[SUPPLIED DATA — start]

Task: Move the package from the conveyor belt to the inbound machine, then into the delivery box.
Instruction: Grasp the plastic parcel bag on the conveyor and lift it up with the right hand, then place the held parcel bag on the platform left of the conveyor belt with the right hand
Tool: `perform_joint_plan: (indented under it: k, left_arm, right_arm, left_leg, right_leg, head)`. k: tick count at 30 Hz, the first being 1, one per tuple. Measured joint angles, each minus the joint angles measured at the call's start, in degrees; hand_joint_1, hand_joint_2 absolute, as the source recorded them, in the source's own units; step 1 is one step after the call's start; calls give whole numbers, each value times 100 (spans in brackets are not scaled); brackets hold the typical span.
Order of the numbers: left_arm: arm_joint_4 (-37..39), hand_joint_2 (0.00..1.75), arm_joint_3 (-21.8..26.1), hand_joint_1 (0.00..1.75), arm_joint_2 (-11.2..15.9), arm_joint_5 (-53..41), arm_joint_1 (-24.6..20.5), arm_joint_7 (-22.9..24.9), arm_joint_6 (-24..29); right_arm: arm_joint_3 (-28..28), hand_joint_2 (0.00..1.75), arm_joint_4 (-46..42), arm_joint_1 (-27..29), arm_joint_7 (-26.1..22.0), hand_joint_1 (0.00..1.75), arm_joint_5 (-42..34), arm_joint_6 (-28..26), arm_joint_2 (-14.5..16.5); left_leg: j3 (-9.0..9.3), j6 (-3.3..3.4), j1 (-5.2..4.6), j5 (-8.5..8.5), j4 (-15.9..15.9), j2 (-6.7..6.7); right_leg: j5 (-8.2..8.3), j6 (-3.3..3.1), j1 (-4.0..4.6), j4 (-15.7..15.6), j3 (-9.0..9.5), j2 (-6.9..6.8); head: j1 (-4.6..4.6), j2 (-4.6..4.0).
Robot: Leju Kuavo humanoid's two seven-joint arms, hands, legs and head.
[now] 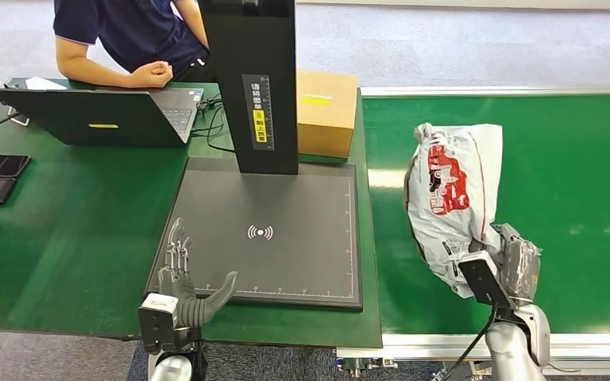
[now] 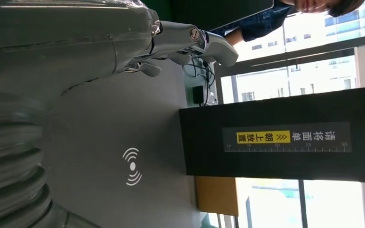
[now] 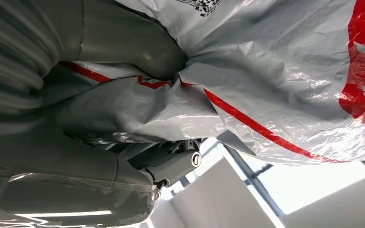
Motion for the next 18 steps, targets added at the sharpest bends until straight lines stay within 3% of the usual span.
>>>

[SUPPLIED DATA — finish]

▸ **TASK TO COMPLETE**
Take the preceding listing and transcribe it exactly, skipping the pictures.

▸ **ANSWER BOX**
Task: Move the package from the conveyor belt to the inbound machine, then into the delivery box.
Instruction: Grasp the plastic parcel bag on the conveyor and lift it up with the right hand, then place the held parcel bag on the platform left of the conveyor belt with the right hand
Tool: `perform_joint_plan: (indented under it: k, left_arm, right_arm, left_leg, right_leg, head)`. k: tick count at 30 Hz, the first being 1, one per tuple. Measured joint angles, each minus the joint angles measured at the call's start, in degrees; hand_joint_1, hand_joint_2 absolute, as the source recorded them, in the source's own units; step 1 is one step after the call's start; calls give whole numbers, each value times 100 (spans in brackets are not scaled); brackets hold the typical span.
Order of the numbers: left_arm: arm_joint_4 (-37..39), hand_joint_2 (0.00..1.75), arm_joint_3 (-21.8..26.1), hand_joint_1 (0.00..1.75), arm_joint_2 (-11.2..15.9), arm_joint_5 (-53..41), arm_joint_1 (-24.6..20.5), arm_joint_7 (-22.9..24.9), arm_joint_6 (-24..29); right_arm: arm_joint_3 (-28..28), hand_joint_2 (0.00..1.75), arm_joint_4 (-46..42), arm_joint_1 (-27..29), arm_joint_7 (-26.1..22.0), hand_joint_1 (0.00..1.75), arm_joint_5 (-42..34), arm_joint_6 (-28..26), arm_joint_2 (-14.5..16.5); left_leg: j3 (-9.0..9.3), j6 (-3.3..3.4), j1 (-5.2..4.6), j5 (-8.5..8.5), j4 (-15.9..15.9), j2 (-6.7..6.7); right_leg: j5 (-8.2..8.3), j6 (-3.3..3.1), j1 (-4.0..4.6), j4 (-15.7..15.6), j3 (-9.0..9.5), j2 (-6.9..6.8); head: j1 (-4.6..4.6), j2 (-4.6..4.0).
Robot: Leju Kuavo humanoid's two seven-joint arms, hands, legs and head.
[now] 
[now] 
[now] 
Motion for the next 18 steps, targets added at the sharpest bends until straight lines stay within 3% of the usual span.
>>>

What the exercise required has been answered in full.